他人に「お金を貸す」という事の難しさを感じた事があった。大阪時代、長年通っていたバーのマスターから借金の申し出があった。
「娘が交通事故を起こして、急にお金がいるようになったので、助けてくれませんか」
という内容だった。そのマスターとは、気心もしれていたので、何がしかのお金を貸した。最初は、ちゃんと月々、返金してくれたが、やがて、返金がなくなり、ある時、また、電話がかかってきた。
「○○さん(僕の事)、あと五万円貸してくれませんか。そうしたら、お店もやっていけるのですけど・・・」
それに対して、僕は言った。
「返金の無いのは、仕方が無いと思っていました。でも、普通の人間だったら、手紙か電話で、返金できないおわびと理由を連絡されるのではないですか。そんなマスターにこれ以上、お金は貸せません」と。
それからしばらくして、大阪出張があったので、店に行ってみた。まだ、開店していなかったので、帰ろうとしたら、マスターとバッタリ出くわした。「顔つき」が変わっていた。

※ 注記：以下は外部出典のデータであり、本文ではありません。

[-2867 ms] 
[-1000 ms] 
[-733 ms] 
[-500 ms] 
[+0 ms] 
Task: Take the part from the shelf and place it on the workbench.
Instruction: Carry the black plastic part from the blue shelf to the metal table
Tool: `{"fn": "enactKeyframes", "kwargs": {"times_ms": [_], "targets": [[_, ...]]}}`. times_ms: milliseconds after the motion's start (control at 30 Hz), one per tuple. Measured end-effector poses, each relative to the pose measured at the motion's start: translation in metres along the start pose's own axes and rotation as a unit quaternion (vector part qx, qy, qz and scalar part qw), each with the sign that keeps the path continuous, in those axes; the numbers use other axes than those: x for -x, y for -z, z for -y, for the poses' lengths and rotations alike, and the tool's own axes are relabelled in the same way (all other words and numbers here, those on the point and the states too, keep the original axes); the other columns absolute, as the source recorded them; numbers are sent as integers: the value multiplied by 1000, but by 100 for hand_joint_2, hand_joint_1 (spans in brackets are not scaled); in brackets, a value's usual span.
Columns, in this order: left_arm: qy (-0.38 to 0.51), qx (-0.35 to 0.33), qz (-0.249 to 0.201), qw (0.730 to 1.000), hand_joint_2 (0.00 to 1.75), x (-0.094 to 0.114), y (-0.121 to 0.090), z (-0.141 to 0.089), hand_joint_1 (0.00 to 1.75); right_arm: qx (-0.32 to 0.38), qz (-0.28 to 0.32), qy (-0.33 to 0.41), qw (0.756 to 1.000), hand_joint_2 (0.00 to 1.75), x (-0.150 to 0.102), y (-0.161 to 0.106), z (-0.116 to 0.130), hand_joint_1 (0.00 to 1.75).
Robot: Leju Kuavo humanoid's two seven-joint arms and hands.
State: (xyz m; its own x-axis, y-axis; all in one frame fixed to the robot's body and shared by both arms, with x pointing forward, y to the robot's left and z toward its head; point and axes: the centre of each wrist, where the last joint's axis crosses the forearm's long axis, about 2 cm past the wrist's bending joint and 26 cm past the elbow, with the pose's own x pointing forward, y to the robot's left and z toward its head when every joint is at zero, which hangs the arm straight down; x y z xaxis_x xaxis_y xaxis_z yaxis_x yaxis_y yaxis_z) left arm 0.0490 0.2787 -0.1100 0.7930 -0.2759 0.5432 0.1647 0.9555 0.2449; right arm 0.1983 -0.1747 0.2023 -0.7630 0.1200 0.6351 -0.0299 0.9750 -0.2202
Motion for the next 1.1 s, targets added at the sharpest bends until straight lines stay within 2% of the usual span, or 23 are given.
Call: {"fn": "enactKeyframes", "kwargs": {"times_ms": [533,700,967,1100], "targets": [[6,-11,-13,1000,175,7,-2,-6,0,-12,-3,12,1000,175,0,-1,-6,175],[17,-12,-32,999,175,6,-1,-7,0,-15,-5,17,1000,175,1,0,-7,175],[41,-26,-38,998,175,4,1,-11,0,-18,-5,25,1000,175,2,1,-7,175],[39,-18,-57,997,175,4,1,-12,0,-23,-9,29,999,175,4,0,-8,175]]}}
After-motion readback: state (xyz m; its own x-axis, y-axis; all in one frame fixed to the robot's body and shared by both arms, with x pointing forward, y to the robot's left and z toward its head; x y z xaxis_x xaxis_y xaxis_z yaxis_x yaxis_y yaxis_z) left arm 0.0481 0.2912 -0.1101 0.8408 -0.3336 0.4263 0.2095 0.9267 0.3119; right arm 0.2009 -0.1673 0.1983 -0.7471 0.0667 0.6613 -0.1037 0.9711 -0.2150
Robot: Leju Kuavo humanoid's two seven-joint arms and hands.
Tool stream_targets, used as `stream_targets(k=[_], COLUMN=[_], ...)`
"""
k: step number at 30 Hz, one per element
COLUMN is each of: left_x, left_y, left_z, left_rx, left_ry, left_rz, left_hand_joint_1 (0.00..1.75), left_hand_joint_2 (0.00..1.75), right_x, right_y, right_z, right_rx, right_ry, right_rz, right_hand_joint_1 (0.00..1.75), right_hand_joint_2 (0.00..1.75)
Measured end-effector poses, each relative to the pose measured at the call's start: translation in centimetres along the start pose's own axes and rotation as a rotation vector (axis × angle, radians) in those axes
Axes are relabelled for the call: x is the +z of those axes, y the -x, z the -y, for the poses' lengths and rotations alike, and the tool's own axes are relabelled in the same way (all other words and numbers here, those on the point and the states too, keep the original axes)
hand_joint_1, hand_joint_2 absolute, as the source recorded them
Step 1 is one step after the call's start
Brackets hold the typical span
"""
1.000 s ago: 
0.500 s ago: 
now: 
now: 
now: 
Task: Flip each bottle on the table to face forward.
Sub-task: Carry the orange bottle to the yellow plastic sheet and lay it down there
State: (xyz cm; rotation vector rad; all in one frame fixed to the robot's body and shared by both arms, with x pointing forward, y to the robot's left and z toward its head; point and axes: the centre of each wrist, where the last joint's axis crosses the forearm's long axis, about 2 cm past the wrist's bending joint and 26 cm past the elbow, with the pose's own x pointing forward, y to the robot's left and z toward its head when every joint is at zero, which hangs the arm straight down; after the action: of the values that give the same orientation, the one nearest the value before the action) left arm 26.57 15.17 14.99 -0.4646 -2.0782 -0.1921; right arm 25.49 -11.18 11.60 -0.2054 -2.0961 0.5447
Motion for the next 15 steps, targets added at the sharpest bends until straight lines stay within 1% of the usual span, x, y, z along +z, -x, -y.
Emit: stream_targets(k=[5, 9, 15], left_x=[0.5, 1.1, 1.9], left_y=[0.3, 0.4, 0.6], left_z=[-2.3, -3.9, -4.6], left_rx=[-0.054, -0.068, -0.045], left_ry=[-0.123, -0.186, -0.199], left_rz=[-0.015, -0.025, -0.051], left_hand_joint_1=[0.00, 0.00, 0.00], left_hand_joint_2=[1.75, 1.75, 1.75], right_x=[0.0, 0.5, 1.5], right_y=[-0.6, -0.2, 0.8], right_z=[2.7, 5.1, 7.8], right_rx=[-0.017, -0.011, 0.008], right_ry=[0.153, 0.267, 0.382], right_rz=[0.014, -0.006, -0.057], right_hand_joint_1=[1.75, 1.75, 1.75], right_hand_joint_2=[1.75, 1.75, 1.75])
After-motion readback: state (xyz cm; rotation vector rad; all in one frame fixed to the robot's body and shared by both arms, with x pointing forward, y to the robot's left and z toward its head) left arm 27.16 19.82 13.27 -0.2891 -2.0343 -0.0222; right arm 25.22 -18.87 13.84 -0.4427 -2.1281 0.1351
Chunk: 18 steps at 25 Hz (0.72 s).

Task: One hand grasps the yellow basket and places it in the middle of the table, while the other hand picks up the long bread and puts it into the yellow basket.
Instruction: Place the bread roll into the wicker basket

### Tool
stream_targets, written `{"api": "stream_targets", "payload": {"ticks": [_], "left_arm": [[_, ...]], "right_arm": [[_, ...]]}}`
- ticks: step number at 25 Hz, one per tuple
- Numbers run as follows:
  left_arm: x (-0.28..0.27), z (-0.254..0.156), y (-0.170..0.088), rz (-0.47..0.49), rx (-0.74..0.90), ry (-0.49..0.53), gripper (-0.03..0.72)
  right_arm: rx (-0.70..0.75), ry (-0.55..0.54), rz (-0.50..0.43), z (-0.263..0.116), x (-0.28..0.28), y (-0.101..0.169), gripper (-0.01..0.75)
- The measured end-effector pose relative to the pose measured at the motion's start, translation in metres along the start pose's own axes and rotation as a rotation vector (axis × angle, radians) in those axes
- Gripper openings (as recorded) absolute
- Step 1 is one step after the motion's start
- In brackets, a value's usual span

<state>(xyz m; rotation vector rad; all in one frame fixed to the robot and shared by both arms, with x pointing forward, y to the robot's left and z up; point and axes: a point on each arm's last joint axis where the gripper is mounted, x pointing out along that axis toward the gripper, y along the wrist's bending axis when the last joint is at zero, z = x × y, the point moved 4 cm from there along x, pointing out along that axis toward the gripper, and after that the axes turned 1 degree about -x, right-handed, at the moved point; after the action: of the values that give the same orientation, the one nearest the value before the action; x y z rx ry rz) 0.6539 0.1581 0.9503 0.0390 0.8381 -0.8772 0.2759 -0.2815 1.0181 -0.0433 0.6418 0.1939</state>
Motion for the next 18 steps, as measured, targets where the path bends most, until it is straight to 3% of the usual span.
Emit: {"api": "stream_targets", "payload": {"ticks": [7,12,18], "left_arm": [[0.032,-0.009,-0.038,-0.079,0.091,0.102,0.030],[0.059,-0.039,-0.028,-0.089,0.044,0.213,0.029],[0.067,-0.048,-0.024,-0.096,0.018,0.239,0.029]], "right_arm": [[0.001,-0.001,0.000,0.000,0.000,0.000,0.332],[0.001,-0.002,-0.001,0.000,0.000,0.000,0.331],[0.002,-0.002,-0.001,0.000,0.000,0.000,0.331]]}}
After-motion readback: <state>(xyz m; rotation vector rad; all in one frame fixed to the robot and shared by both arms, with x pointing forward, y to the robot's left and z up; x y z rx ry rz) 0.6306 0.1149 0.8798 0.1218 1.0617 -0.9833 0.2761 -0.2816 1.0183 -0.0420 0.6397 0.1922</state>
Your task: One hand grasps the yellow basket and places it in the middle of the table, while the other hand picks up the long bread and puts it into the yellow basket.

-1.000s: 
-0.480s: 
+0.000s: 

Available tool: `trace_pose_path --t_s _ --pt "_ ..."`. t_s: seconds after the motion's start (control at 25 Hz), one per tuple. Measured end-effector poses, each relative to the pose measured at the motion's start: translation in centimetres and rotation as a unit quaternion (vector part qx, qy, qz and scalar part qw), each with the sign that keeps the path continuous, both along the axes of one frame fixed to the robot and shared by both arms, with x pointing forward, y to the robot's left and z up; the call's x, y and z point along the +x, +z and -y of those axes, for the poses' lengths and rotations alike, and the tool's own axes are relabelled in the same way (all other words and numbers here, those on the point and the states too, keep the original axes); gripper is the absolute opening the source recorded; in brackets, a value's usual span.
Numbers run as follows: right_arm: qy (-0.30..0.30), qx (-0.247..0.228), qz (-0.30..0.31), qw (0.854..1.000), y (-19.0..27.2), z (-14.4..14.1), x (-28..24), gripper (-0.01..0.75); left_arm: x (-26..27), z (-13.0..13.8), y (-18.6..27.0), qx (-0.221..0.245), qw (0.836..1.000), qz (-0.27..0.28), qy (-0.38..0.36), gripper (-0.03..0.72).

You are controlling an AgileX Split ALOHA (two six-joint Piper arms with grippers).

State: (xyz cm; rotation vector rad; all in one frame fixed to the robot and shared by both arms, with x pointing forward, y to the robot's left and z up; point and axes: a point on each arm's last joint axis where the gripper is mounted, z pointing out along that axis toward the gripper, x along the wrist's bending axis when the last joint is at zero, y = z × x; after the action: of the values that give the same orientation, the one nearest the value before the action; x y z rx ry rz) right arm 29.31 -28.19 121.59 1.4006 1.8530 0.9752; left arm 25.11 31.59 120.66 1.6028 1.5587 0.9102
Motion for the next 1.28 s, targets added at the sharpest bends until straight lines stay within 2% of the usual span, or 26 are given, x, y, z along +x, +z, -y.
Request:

僕が通っていた頃の「柔和な顔」では無く、「人間の持つ、欲望の出た悪い顔」に。
普通は、「○○さん、ありがとう。ちょっと、飲んでいきますか」くらいの誘いはあり、今までの事情を話してくれるのが、僕は「筋」だと思うのだが、そのまま、すれ違って、僕は店をあとにした。
数ヵ月後、店に行ってみると、潰れていた。
僕は、ここのマスターにバーボンウィスキーの旨さを教わったし、「グレン・モーレンジー」という最高に素晴らしいウィスキーを教えてもらったのもマスターからだった。
僕がドラマをやっていて、妻と付き合っていた時期、ドラマの仕事が何時に終わるか分からないので、待ってもらっていたのも、この店だった。
マスターは、洋酒の輸入会社を脱サラして、そのバーを始めた。僕は吉本興業のマネージャーに教えてもらって、その店を知った。一人で飲みに行くには、格好の店だった。カラオケもなく、やかましい客はマスターが追い返し、静かな雰囲気でお酒が飲める店だった。
今、通っている「新宿ゴールデン街」の店に、「グレン・モーレンジー」を置いてもらったのは、僕だ。そのくせ、最近は、ダイエットをしていて、焼酎ばかり頼んでいるが・・・。
「人はお金に困ると、変わる」事を学んだ。もちろん、変わらない人もいると思うが。
テレビで、「消費者金融」のコマーシャルがバンバン流れている。しかも、「プロミス」は「三井住友銀行」グループに入ったので、それも「うたっている」。
つまり、ちゃんとした、都市銀行のやっている「消費者金融」だから、「大丈夫だよ、お金を借りても・・・」という誘惑なのだ。
「コンビニ」で返せますというのも同様。この低金利時代に、「消費者金融」で気軽にお金を借りるのは損である。「借金地獄」への第一歩と思った方がいい。
本当に、「お金」は人の人生を左右するものだ。